If ruffed grouse hunters enjoyed last year's season, they're in luck: The annual fall and early winter ritual that will begin in mid-September will be similar.
Or not.
Put another way: The Great Grouse Mystery continues.
Until recent years, spring drumming counts undertaken by Department of Natural Resources (DNR) staff and cooperators to estimate the size of the ruffed grouse breeding population correlated, approximately, to hunters' fall sightings and harvests.
Which, if still true, would mean the number of ruffed grouse that hunters see and harvest this fall will be approximately similar to the number they encountered and harvested last year — because the average statewide drumming count was the same both years: 1.5 drums per stop.

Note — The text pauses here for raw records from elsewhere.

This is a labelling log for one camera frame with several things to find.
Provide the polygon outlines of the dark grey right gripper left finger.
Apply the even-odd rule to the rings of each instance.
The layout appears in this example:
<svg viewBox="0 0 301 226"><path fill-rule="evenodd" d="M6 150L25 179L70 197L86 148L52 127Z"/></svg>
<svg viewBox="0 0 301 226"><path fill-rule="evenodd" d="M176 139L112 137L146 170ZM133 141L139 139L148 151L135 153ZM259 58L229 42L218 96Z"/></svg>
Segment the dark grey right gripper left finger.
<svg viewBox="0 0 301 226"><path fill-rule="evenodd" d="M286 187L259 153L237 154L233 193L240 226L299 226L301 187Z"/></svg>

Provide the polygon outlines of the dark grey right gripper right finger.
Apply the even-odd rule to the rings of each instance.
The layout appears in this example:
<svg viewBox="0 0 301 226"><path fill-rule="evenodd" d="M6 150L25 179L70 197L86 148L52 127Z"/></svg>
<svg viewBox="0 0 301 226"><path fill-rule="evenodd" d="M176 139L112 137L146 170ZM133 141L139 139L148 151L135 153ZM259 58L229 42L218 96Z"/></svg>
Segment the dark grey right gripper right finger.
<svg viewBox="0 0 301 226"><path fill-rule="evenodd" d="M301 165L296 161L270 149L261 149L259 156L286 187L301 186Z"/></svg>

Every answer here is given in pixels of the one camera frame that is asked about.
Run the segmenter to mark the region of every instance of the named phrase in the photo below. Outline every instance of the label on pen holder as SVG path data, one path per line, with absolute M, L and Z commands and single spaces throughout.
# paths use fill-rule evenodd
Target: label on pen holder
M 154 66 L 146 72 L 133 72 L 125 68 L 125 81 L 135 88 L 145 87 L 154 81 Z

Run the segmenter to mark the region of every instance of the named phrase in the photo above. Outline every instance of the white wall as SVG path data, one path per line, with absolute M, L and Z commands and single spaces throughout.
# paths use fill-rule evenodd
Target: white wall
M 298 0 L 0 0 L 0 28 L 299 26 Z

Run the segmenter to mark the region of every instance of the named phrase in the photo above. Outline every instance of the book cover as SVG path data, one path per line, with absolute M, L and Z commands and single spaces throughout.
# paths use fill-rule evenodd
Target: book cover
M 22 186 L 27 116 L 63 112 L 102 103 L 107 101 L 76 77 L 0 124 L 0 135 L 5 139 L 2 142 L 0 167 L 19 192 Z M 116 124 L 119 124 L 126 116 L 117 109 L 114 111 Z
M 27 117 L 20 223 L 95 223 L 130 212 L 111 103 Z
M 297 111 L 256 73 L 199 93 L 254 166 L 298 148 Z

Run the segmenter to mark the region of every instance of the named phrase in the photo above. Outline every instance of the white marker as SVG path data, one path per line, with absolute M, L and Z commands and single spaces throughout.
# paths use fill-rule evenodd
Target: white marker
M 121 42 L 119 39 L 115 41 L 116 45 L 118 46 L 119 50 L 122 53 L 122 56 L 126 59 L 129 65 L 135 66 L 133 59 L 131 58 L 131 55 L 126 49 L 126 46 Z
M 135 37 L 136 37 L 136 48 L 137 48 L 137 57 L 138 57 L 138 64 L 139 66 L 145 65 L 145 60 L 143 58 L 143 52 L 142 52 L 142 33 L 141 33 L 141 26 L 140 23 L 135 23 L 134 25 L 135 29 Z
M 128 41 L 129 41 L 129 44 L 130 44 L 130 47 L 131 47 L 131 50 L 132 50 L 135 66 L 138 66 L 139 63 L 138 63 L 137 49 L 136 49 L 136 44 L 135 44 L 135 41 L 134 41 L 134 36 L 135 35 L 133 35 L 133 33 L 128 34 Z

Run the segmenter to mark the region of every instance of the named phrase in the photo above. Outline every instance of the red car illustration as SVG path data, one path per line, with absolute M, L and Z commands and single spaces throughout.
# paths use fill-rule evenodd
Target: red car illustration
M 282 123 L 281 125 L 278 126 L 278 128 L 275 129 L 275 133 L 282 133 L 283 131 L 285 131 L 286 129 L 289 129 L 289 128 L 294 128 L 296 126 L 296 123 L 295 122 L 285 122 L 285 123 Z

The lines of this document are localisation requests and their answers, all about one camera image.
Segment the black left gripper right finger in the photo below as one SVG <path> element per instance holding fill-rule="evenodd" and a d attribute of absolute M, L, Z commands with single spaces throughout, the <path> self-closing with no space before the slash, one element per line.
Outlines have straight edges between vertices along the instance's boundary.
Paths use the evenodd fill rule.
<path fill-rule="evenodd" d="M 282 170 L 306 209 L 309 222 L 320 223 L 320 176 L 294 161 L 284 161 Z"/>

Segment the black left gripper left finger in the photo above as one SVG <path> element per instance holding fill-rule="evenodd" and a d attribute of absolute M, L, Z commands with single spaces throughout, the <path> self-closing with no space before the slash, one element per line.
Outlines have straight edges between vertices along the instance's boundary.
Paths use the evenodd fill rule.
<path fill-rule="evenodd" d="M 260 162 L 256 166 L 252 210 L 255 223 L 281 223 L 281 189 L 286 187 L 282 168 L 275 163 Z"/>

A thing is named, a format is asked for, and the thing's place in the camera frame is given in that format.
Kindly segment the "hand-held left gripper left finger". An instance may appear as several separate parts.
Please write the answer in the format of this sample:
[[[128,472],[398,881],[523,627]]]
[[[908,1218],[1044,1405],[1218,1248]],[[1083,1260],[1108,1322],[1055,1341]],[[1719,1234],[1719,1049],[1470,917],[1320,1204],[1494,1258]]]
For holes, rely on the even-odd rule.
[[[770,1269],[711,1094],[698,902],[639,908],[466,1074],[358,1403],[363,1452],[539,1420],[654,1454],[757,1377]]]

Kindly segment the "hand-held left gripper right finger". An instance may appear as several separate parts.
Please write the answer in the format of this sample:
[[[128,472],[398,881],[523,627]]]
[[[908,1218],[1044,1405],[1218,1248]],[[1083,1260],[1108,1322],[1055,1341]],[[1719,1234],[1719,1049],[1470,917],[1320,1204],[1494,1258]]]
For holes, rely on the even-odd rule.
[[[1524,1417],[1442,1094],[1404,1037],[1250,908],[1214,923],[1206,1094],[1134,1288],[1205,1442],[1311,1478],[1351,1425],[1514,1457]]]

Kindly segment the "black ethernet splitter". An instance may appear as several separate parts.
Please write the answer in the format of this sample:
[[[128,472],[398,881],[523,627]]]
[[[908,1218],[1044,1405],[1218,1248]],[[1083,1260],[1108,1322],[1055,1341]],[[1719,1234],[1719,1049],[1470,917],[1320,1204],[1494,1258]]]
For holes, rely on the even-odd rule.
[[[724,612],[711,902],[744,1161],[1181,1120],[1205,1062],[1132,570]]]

Yet whatever connected the spring drumming counts to fall sightings and harvests over a period of many decades seems to have disconnected, a phenomenon never more true than in 2017, when spring drumming counts showed an unprecedented 57% increase from 2016, yet many hunters that fall reported one of their worst seasons.
"Since the early 2000s the drumming counts have not been reliable forecasters of fall populations," said DNR grouse project leader Charlotte Roy, headquartered in Grand Rapids.
Integral to the conundrum is the belief that baby ruffed grouse are being hatched in spring but are disappearing as summer wears on. No one knows this for sure. But loggers and others in the woods during June and July have reported seeing "usual" or "average" numbers of grouse broods in recent years. But the young birds don't seem to survive until fall.